While bandage contact lenses have been used to protect the cornea and reduce pain after injury, they do not address the corneal edema commonly associated with the injuries, and in some cases, can increase it5, Dr. Velting said.

A current study is attempting to evaluate the use of hyperosmotic soft contact lenses as an added therapy for corneal edema, along with its benefits as a bandage lens, he explained.

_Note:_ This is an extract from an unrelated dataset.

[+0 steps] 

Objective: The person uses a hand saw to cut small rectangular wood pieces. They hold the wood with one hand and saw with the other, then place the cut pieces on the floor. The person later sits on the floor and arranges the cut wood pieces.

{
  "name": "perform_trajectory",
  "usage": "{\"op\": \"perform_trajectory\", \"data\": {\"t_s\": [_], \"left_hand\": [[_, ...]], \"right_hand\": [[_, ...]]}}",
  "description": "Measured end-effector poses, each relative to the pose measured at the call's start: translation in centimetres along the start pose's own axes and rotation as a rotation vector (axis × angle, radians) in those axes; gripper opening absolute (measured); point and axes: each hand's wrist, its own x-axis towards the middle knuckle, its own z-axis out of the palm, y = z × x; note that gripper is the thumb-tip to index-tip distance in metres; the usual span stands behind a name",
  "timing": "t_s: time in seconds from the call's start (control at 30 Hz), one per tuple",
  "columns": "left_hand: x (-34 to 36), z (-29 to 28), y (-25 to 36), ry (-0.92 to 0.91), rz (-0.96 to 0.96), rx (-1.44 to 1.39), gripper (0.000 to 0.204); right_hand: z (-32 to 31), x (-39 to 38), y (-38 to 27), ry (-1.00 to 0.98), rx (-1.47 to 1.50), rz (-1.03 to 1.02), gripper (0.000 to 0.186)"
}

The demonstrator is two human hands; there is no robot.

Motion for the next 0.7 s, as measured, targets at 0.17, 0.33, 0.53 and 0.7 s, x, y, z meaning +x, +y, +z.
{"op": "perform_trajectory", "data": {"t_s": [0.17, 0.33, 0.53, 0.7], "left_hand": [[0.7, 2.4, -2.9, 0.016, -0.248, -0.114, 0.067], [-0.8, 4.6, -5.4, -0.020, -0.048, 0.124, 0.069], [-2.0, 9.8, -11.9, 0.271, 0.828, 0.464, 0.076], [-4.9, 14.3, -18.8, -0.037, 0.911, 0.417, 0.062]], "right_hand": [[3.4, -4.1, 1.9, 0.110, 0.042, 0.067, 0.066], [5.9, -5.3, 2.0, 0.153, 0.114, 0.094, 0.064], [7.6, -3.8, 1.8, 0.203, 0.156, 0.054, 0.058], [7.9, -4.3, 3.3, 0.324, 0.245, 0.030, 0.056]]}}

“The Hyper-CL lens [EyeYon Medical] would have therapeutic indications for conditions such as persistent epithelial defects, bullous keratopathy, entropion, and corneal dystrophies, as well as indications for post-surgical therapy after cataract extraction and various corneal surgeries,” Dr. Velting said. “This trial is not yet recruiting participants, but will hopefully aid in the treatment of corneal edema as an adjunct to current hyperosmotic medications.”

Full- versus half-time wearers

When patients who have never worn contact lenses are fit for the first time, they initially are told to start wearing them for 4 to 6 to 8 hours, and then build up wear time by steps until a full day’s worth of wear has been achieved, Dr. Mlnarik said.

But do new contact lens wearers benefit from this “wet-your-feet” approach, or would they react better from a “dive-in” method? he posed.

Researchers at The Ohio State University are currently investigating the answer to that question by observing both effects on patients.

“It is hoped that if no significant difference is noted between the two approaches a change in clinical practice can be implemented, which would simplify clinical contact lens practice for new wearers,” Dr. Mlnarik explained.

 

 

References

1. Raymond C. Rowe, Paul J. Sheskey, Marian E. Quinn, ed. (2009), "Adipic Acid," Handbook of Pharmaceutical Excipients (Rowe, Handbook of Pharmaceutical Excipients) (Sixth ed.), Pharmaceutical Pr, pp. 11–12.

2. Fraser, J.R.E et al. (1997). "Hyaluronan: its nature, distribution, functions and turnover" (PDF). Journal of Internal Medicine 242(1):27–33.

3. Walline, Jeffrey J., Katie L. Greiner, M. Elizabeth Mcvey, and Lisa A. Jones-Jordan. "Multifocal Contact Lens Myopia Control." Optometry and Vision Science 90.11 (2013):1207-1214.

4. Pascolini, D, and S.P. Mariotti. "Global Estimates of Visual Impairment: 2010." British Journal of Ophthalmology 96.5 (2012):614-618.

5. Moezzi, Amir M., Desmond Fonn, and Trefford L. Simpson. "Overnight Corneal Swelling With Silicone Hydrogel Contact Lenses With High Oxygen Transmissibility." Eye & Contact Lens: Science & Clinical Practice 32.6 (2006):277-280.